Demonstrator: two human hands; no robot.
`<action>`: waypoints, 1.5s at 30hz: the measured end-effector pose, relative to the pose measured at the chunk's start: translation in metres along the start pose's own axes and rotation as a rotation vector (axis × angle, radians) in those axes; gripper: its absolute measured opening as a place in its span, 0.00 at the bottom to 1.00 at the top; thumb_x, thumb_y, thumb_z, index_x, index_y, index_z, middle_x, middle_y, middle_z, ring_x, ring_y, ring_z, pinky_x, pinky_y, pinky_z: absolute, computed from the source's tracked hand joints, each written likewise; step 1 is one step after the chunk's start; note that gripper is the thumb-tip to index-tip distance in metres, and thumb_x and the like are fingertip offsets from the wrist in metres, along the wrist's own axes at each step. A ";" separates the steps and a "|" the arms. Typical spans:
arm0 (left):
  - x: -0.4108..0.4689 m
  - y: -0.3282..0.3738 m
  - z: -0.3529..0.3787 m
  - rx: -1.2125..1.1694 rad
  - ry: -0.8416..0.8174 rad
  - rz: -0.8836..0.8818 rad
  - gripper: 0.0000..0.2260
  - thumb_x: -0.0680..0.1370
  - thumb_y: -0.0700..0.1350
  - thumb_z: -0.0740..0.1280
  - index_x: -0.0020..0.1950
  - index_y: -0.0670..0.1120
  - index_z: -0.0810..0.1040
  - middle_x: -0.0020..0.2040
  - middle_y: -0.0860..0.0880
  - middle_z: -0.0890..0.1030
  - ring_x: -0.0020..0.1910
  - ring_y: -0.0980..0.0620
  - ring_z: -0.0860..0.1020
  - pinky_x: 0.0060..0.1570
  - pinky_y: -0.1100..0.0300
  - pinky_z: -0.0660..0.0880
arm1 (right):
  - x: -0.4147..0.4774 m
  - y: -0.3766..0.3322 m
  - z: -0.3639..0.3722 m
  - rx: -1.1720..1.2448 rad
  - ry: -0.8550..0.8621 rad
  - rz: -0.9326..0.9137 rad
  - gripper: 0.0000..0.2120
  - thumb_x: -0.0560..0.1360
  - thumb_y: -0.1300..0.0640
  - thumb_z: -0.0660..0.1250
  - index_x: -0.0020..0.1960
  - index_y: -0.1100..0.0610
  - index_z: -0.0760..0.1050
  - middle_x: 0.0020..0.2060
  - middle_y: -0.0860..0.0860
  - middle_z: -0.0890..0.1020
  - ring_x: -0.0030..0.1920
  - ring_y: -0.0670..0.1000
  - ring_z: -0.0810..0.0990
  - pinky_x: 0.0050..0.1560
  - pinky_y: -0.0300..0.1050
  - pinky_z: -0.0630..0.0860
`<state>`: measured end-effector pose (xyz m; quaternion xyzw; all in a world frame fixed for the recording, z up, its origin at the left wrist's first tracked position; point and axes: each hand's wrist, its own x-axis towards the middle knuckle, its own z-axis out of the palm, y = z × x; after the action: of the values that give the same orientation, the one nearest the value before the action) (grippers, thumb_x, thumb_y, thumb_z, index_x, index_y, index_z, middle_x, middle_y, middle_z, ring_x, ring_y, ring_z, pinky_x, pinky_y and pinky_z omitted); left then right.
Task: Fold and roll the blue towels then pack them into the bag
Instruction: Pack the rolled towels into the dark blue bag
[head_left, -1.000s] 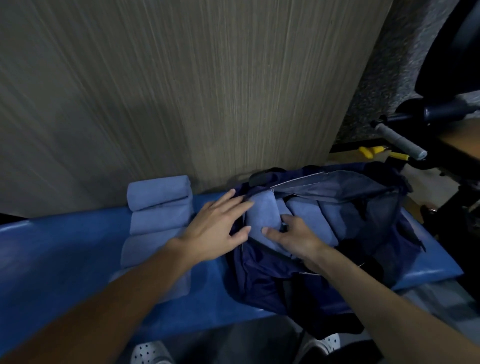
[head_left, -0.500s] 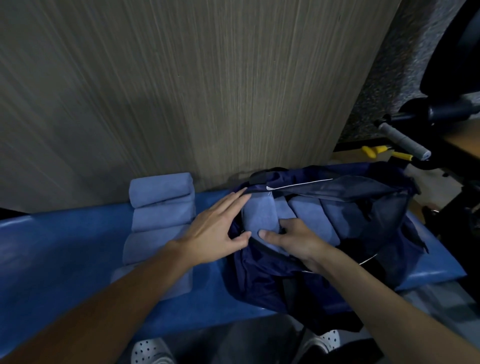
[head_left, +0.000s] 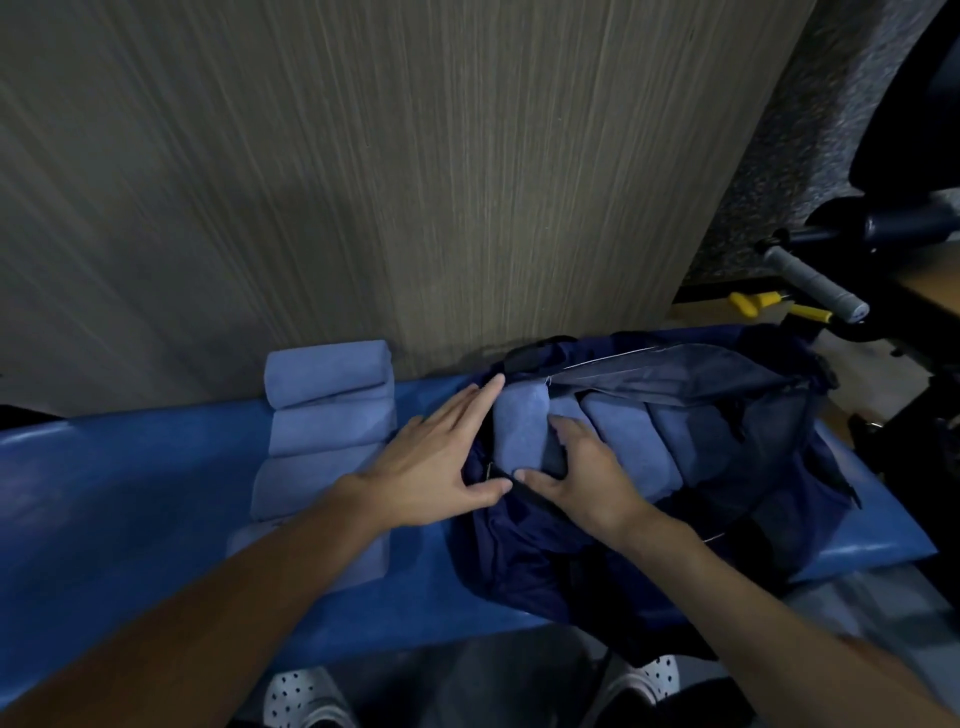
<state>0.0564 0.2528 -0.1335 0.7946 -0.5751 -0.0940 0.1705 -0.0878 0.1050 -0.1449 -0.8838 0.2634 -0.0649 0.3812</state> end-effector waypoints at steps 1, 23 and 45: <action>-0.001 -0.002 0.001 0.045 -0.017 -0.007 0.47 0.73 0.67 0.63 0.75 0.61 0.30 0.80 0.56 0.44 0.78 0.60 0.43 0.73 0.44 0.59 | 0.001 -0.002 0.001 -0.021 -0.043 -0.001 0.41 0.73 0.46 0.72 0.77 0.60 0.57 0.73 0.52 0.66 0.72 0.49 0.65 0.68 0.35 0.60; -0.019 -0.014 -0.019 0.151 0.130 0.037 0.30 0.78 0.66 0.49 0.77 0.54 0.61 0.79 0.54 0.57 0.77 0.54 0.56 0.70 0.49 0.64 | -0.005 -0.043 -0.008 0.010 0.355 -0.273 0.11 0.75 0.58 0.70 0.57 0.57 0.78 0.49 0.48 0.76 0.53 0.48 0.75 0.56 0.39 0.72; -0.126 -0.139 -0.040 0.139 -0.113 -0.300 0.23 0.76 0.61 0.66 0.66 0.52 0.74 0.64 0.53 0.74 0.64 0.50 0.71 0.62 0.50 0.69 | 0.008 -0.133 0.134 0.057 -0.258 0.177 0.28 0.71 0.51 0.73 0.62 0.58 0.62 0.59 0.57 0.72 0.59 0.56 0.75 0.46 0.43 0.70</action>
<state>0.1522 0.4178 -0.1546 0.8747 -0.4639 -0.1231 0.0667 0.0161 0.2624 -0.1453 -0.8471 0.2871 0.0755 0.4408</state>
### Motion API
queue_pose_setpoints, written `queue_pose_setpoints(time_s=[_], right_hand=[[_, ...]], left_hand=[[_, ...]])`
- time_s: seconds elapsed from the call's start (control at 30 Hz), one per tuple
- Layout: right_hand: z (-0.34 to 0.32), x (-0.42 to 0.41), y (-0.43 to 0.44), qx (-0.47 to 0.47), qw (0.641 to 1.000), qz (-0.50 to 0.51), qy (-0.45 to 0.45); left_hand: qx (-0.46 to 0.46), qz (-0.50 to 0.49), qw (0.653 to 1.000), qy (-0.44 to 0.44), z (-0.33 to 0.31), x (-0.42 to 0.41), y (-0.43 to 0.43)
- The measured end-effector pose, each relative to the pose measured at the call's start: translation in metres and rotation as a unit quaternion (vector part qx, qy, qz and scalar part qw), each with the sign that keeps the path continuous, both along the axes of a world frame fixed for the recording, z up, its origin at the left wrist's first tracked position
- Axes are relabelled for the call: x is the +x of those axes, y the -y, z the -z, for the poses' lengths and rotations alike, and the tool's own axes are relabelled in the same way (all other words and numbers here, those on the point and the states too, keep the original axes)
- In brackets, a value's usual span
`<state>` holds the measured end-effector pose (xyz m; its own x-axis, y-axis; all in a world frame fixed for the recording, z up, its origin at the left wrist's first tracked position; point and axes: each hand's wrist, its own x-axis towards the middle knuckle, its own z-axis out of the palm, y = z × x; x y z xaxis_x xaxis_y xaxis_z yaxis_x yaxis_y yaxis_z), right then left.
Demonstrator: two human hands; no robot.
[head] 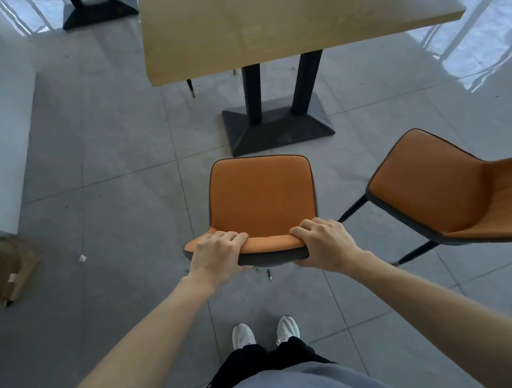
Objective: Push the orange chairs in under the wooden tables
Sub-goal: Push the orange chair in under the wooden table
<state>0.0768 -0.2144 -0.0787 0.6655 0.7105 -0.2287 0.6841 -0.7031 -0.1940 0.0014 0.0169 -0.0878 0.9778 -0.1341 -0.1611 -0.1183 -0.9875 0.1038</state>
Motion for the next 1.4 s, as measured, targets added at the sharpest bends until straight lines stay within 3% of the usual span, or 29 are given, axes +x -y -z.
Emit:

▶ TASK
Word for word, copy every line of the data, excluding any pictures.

▶ PROBLEM SOLUTION
Demonstrator: two human hands; no robot.
`<action>`: waypoints, 1.5s at 30hz: the measured end-effector pose, relative to the pose measured at the chunk's start: translation in metres along the start pose's own axes and rotation as a rotation vector (axis × angle, radians) in those axes; gripper: its absolute measured opening as a place in its span, 0.00 at the bottom to 1.00 at the top; thumb_x, thumb_y, thumb_z, index_x, index_y, index_z, middle_x, middle_y, middle_z, ring_x, ring_y, ring_z, pinky_x, pinky_y, pinky_z: absolute, computed from the source's tracked hand joints, each written likewise; step 1 is one step after the chunk's start; note that gripper is the thumb-tip to index-tip distance in metres, and thumb_x and the like are fingertip offsets from the wrist in metres, along the wrist's own axes at each step. A ";" separates the steps and a "|" the arms. Typical spans:
arm0 (left):
  - x: -0.4108..0.4689 m
  - y: -0.3282..0.3738 m
  - z: -0.3529..0.3787 m
  - rx: -1.2125..1.1694 rad
  - ry: -0.8416..0.8174 rad
  - rz: -0.8836..0.8818 rad
  - gripper: 0.0000..0.2260
  - thumb_x: -0.0680..0.1370
  - thumb_y: -0.0700..0.1350
  - thumb_z: -0.0740..0.1280
  - index_x: -0.0020..0.1950
  - index_y: -0.0670..0.1120
  - index_z: -0.0810..0.1040
  - middle_x: -0.0020..0.2040
  - middle_y: -0.0860..0.0880
  - middle_z: -0.0890..0.1030
  - ring_x: -0.0020..0.1910
  - ring_y: -0.0980..0.0620
  - ring_z: -0.0860..0.1020
  - pinky_x: 0.0060..0.1570
  - pinky_y: -0.1100..0.0300
  - pinky_z: -0.0660..0.0880
arm1 (right):
  - x: -0.4147..0.4774 m
  - y: -0.3766..0.3322 m
  - z: -0.3639..0.3722 m
  - rx: -1.1720..1.2448 rad
  - ry: -0.8550..0.8621 rad
  - rz: -0.9326..0.9137 rad
  - gripper: 0.0000..0.2120
  - thumb_x: -0.0560..0.1360
  - thumb_y: -0.1300..0.0640
  - thumb_z: -0.0660..0.1250
  - index_x: -0.0020..0.1960
  - index_y: -0.1100..0.0610
  - index_z: -0.0760..0.1050
  - middle_x: 0.0020..0.2060
  - middle_y: -0.0860..0.0860
  - middle_z: -0.0890..0.1020
  - ring_x: -0.0030..0.1920
  - ring_y: -0.0670..0.1000
  - ring_z: -0.0810..0.0990
  - pinky_x: 0.0050..0.1560
  - pinky_y: -0.0300..0.1050
  - pinky_z: -0.0630..0.0860
`<state>`: measured end-effector pose (xyz m; quaternion xyzw; all in a world frame fixed for the recording, z up, its origin at the left wrist's first tracked position; point and axes: each hand's wrist, its own x-axis towards the middle knuckle, its own z-axis out of the palm, y = z × x; after the action: of the values that give the same orientation, the one nearest the value before the action) (grippers, thumb_x, thumb_y, thumb_z, index_x, index_y, index_z, middle_x, middle_y, middle_z, ring_x, ring_y, ring_z, pinky_x, pinky_y and pinky_z omitted); left then right.
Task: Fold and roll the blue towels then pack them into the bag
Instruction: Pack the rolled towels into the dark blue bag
[head_left, -1.000s] 
[head_left, -0.500s] 
[head_left, +0.000s] 
<state>0.0564 0.2528 -0.1335 0.7946 -0.5751 -0.0940 0.1705 -0.0878 0.1050 -0.1449 -0.8838 0.2634 -0.0649 0.3812</state> end-effector waypoints at steps 1, 23 and 45: <action>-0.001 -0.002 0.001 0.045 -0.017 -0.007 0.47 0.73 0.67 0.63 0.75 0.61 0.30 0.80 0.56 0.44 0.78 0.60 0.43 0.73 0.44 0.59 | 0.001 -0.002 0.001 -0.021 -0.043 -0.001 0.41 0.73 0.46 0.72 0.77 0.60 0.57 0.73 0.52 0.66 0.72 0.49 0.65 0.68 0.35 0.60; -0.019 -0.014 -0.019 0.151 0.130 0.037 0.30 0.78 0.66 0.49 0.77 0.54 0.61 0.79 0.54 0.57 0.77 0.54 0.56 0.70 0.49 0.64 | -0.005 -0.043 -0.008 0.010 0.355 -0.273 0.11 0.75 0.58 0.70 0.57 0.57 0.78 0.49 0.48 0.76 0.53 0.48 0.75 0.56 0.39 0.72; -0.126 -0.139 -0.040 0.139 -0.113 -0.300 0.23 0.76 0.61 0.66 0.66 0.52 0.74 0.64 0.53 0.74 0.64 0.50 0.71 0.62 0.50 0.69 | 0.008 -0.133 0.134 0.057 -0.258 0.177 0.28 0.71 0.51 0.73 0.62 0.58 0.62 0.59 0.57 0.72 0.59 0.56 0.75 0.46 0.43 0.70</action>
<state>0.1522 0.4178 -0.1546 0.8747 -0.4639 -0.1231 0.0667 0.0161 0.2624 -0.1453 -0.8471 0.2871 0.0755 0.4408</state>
### Motion API
queue_pose_setpoints, written `queue_pose_setpoints(time_s=[_], right_hand=[[_, ...]], left_hand=[[_, ...]])`
- time_s: seconds elapsed from the call's start (control at 30 Hz), one per tuple
- Layout: right_hand: z (-0.34 to 0.32), x (-0.42 to 0.41), y (-0.43 to 0.44), qx (-0.47 to 0.47), qw (0.641 to 1.000), qz (-0.50 to 0.51), qy (-0.45 to 0.45); left_hand: qx (-0.46 to 0.46), qz (-0.50 to 0.49), qw (0.653 to 1.000), qy (-0.44 to 0.44), z (-0.33 to 0.31), x (-0.42 to 0.41), y (-0.43 to 0.43)
- The measured end-effector pose, each relative to the pose measured at the call's start: translation in metres and rotation as a unit quaternion (vector part qx, qy, qz and scalar part qw), each with the sign that keeps the path continuous, both along the axes of a world frame fixed for the recording, z up, its origin at the left wrist's first tracked position
- Axes are relabelled for the call: x is the +x of those axes, y the -y, z the -z, for the poses' lengths and rotations alike, and the tool's own axes are relabelled in the same way (all other words and numbers here, those on the point and the states too, keep the original axes)
- In brackets, a value's usual span
`<state>` holds the measured end-effector pose (xyz m; its own x-axis, y-axis; all in a world frame fixed for the recording, z up, its origin at the left wrist's first tracked position; point and axes: each hand's wrist, its own x-axis towards the middle knuckle, its own z-axis out of the palm, y = z × x; x y z xaxis_x xaxis_y xaxis_z yaxis_x yaxis_y yaxis_z), right then left.
Demonstrator: two human hands; no robot.
[head] 
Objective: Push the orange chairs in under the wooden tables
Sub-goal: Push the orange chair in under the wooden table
<state>0.0768 -0.2144 -0.0787 0.6655 0.7105 -0.2287 0.6841 -0.7031 -0.1940 0.0014 0.0169 -0.0878 0.9778 -0.1341 -0.1611 -0.1183 -0.9875 0.1038</state>
Motion for the next 1.4 s, as measured, targets added at the sharpest bends until straight lines stay within 3% of the usual span, or 29 are given, axes +x -y -z.
Emit:

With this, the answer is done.